The Bill of Rights staked out the ground where the new government could operate—quite narrowly, in fact, when compared with the old laws of Europe. These rights were designed to say that people, on their own as individuals and without the consent of a king or parliament, or even of their own elected government, had worth and stature. It was really meant to be a government of, by, and for the people, and not government for its own sake or as a convenience to those who held temporary power.

In short, the founders considered a national government, state government, or any formal control over the freedom of the individual as a necessary evil—not as a good thing in and of itself.

There are people and parties in this country today who would like to bring back the old European ideals: that the government grants rights and sets limits for the individual; that the products of an orderly society should be uniformly shared, even if that means giving up individual freedoms; that the average person is too willful, reckless, or stupid to make reasonable, intelligent decisions for him- or herself; and that to protect the rest of society, the “best and brightest” must step forward to direct the common citizen.3 These people want a more orderly, controlled—and controlling—state to define the limits of human existence.

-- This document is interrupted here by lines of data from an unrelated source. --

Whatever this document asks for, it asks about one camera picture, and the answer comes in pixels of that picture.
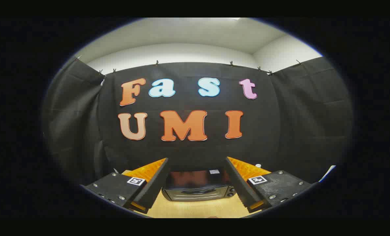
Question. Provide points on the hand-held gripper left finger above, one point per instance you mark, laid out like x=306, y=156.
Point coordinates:
x=153, y=185

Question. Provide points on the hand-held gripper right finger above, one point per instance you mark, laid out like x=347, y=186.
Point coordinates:
x=239, y=185

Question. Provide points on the black toaster oven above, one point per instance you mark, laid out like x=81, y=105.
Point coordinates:
x=198, y=186

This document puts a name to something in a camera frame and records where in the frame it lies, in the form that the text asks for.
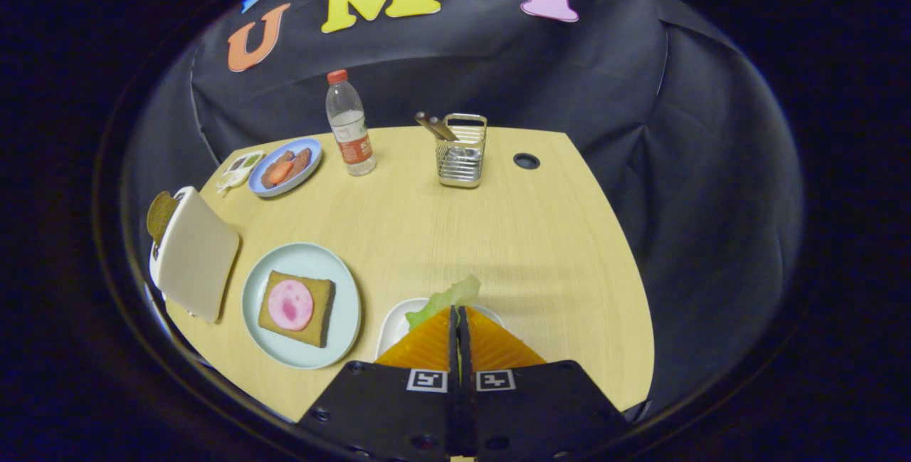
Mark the red tomato slice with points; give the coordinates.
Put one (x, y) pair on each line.
(280, 172)

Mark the brown meat piece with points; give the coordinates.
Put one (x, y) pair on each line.
(271, 176)
(302, 161)

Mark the clear water bottle red cap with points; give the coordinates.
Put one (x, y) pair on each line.
(350, 127)

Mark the pink ham slice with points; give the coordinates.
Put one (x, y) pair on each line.
(290, 304)

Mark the brown toast slice with ham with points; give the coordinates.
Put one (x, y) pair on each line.
(322, 319)

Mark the plain brown toast slice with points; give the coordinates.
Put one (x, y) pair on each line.
(161, 214)

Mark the white divided condiment dish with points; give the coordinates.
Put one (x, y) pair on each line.
(238, 171)

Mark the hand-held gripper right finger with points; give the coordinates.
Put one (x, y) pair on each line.
(527, 412)

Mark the green lettuce leaf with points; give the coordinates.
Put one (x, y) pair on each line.
(445, 298)

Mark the pale green round plate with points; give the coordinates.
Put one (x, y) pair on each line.
(341, 291)

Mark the small white dish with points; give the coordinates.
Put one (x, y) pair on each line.
(393, 327)

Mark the brown chopsticks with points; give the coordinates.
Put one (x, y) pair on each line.
(435, 126)

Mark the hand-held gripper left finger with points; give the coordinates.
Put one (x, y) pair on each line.
(398, 412)

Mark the blue round plate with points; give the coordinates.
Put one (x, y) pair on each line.
(309, 152)

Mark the white toaster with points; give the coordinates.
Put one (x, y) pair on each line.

And there are people and parties in this country today who say to that: “Been there. Done that. No thanks.”

1. See We Get the Smart Ones from November 28, 2010.

2. Thomas Jefferson, in his 1801 inaugural address, interpreted the Constitution thus: “All … will bear in mind this sacred principle, that though the will of the majority is in all cases to prevail, that will to be rightful must be reasonable; that the minority possess their equal rights, which equal law must protect and to violate would be oppression.”

3. This was the essence of Plato’s “philosopher kings” in The Republic. But remember that Plato and his crowd were admirers of the rigid Spartan regime, which was a closely held oligarchy and not an open society of equal individuals. His ideas were notable in Athens not because they were revered but because they were antithetical to Athenian democracy. Or else why was Plato’s annoying mentor and protagonist Socrates forced to drink poison?